_Record set_.
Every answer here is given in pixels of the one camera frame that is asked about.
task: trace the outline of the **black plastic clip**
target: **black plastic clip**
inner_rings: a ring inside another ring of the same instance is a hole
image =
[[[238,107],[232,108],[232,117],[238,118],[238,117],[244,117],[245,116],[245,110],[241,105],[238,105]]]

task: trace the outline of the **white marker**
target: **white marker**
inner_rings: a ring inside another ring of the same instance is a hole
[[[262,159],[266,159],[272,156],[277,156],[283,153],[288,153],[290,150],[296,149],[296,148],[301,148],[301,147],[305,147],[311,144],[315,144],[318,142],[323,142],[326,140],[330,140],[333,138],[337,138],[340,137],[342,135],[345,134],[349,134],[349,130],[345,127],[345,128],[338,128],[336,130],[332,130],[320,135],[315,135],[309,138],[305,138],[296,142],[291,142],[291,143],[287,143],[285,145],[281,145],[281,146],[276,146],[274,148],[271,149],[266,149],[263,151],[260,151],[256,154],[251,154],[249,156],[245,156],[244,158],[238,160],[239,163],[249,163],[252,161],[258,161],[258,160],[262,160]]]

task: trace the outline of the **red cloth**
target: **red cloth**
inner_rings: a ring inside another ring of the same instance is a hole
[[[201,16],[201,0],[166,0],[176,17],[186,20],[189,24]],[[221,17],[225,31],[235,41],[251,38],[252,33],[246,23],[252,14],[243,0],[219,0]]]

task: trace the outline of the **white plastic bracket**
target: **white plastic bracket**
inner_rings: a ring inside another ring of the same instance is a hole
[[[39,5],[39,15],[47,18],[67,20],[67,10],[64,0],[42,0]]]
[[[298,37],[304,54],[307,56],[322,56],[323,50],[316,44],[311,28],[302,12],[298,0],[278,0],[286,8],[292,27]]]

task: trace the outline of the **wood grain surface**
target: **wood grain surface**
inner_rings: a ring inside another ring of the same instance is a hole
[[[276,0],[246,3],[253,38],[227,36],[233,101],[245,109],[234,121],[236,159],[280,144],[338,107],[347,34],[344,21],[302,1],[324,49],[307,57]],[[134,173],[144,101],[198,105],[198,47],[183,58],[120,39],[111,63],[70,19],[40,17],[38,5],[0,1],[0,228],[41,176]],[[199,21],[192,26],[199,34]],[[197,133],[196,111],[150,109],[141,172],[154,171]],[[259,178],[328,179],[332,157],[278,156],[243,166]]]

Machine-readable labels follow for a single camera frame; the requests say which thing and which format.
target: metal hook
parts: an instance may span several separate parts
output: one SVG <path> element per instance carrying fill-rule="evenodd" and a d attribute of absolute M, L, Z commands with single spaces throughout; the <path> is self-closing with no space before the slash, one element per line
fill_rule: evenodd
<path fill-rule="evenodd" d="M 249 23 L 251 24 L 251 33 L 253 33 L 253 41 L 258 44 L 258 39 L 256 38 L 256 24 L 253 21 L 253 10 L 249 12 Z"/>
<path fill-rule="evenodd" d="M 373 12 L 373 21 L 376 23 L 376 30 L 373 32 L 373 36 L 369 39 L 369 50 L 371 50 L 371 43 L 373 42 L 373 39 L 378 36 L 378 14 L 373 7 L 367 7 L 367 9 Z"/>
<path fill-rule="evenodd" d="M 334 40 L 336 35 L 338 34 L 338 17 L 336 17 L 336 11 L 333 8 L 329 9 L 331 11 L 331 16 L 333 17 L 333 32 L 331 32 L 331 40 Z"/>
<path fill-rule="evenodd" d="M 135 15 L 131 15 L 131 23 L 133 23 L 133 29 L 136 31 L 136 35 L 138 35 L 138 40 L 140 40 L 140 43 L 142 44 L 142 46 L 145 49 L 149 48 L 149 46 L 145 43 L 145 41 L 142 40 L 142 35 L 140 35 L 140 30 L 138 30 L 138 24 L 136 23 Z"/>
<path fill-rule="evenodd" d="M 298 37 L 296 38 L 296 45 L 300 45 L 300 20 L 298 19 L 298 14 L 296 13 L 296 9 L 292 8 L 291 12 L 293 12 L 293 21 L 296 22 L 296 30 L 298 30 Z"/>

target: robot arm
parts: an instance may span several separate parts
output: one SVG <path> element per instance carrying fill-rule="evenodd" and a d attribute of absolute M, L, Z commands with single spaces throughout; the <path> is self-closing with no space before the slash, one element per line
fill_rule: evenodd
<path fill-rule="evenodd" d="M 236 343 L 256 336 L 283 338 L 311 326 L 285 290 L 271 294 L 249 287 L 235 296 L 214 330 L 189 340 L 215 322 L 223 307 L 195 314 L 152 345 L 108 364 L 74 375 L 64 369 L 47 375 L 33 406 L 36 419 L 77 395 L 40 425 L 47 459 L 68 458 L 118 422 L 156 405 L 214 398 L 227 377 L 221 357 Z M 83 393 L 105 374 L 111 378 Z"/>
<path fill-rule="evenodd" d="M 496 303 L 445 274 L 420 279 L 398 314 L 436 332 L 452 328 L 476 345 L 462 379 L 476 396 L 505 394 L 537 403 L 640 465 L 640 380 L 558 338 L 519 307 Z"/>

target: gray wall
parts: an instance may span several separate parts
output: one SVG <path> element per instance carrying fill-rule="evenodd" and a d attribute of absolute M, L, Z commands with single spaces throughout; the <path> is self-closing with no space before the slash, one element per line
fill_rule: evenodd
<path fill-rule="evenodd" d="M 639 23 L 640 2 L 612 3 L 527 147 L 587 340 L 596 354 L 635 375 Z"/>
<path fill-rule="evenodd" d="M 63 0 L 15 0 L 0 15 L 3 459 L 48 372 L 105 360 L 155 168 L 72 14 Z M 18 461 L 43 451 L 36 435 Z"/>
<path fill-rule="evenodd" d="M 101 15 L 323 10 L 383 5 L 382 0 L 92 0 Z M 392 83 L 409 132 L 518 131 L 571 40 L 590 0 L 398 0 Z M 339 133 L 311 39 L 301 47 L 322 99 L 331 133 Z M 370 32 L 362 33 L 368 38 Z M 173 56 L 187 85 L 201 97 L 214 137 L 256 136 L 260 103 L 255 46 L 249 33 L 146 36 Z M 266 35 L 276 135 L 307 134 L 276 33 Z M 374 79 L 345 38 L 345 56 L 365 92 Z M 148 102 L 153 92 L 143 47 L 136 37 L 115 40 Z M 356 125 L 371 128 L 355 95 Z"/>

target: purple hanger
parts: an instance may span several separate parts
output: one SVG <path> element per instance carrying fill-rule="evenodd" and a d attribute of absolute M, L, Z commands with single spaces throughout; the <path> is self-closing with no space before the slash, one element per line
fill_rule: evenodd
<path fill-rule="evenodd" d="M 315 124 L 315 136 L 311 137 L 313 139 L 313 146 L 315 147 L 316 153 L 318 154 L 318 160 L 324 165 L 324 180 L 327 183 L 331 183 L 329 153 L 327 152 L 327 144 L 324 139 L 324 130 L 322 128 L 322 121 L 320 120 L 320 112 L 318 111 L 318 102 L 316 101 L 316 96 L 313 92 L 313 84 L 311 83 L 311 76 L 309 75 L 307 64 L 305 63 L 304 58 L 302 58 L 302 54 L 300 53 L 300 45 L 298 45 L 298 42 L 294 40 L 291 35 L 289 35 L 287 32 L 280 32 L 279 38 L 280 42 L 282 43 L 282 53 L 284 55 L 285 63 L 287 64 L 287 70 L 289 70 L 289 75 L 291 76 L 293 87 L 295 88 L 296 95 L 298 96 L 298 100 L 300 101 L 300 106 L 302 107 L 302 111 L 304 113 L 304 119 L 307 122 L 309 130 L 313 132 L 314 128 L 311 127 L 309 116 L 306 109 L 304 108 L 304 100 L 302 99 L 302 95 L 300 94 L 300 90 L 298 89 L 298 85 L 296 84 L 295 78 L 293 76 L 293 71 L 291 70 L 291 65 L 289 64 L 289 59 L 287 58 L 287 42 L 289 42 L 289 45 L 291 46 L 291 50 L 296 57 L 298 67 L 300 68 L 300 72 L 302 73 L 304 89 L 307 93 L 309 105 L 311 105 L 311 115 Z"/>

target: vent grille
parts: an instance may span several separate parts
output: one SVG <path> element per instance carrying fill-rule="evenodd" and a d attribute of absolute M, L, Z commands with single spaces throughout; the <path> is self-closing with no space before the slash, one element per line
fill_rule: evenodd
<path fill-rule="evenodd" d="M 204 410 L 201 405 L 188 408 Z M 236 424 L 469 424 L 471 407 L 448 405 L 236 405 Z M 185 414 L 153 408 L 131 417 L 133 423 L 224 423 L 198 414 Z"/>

* * *

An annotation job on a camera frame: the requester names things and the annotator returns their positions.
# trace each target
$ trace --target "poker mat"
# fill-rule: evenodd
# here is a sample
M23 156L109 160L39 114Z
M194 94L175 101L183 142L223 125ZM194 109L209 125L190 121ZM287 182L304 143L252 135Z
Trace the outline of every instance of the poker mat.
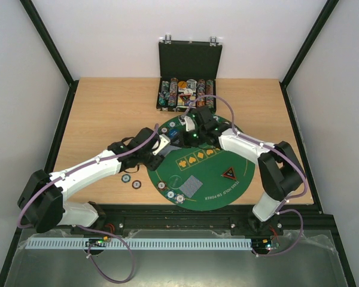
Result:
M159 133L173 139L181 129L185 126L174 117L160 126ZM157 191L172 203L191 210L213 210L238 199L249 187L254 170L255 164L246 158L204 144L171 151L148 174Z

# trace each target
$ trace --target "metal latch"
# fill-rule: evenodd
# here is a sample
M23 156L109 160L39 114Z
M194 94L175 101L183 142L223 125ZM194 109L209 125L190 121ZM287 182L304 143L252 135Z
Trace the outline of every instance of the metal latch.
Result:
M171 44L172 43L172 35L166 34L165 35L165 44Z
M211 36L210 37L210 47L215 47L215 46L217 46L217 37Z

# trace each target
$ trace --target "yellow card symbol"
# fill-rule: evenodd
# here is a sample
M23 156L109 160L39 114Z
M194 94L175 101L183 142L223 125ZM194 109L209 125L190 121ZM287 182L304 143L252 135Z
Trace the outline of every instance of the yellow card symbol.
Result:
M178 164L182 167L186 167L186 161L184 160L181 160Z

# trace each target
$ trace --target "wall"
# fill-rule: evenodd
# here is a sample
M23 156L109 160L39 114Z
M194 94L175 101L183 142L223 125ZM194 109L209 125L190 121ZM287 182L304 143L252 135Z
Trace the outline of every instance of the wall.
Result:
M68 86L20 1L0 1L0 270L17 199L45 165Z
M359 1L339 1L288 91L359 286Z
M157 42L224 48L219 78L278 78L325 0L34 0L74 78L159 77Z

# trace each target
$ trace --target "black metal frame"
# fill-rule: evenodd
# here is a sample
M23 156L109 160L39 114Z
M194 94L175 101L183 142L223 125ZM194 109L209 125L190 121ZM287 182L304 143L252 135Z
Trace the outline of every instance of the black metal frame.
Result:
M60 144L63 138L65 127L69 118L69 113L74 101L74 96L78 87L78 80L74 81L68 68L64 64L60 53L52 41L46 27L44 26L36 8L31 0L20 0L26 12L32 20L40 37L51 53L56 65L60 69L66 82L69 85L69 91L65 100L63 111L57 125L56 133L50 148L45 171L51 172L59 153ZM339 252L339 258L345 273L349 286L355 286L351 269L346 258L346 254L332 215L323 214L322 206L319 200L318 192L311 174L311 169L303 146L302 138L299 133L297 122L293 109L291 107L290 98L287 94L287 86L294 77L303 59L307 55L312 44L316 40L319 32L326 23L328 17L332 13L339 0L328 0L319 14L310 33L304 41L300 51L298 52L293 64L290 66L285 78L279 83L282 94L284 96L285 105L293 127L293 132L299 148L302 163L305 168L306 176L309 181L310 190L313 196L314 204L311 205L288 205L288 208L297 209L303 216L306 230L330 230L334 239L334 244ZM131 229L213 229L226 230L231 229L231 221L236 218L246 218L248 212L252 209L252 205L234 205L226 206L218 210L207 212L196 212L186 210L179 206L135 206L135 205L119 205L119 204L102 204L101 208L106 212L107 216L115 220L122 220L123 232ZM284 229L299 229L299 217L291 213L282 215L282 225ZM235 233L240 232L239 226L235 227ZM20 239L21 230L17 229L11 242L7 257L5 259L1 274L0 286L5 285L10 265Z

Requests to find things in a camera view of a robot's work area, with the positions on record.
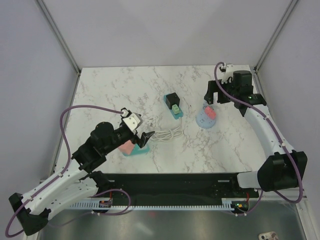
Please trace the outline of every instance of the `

_What to work on_. Nothing but a number is needed: tally the lines of the listing that contain "card".

_Written response_. 2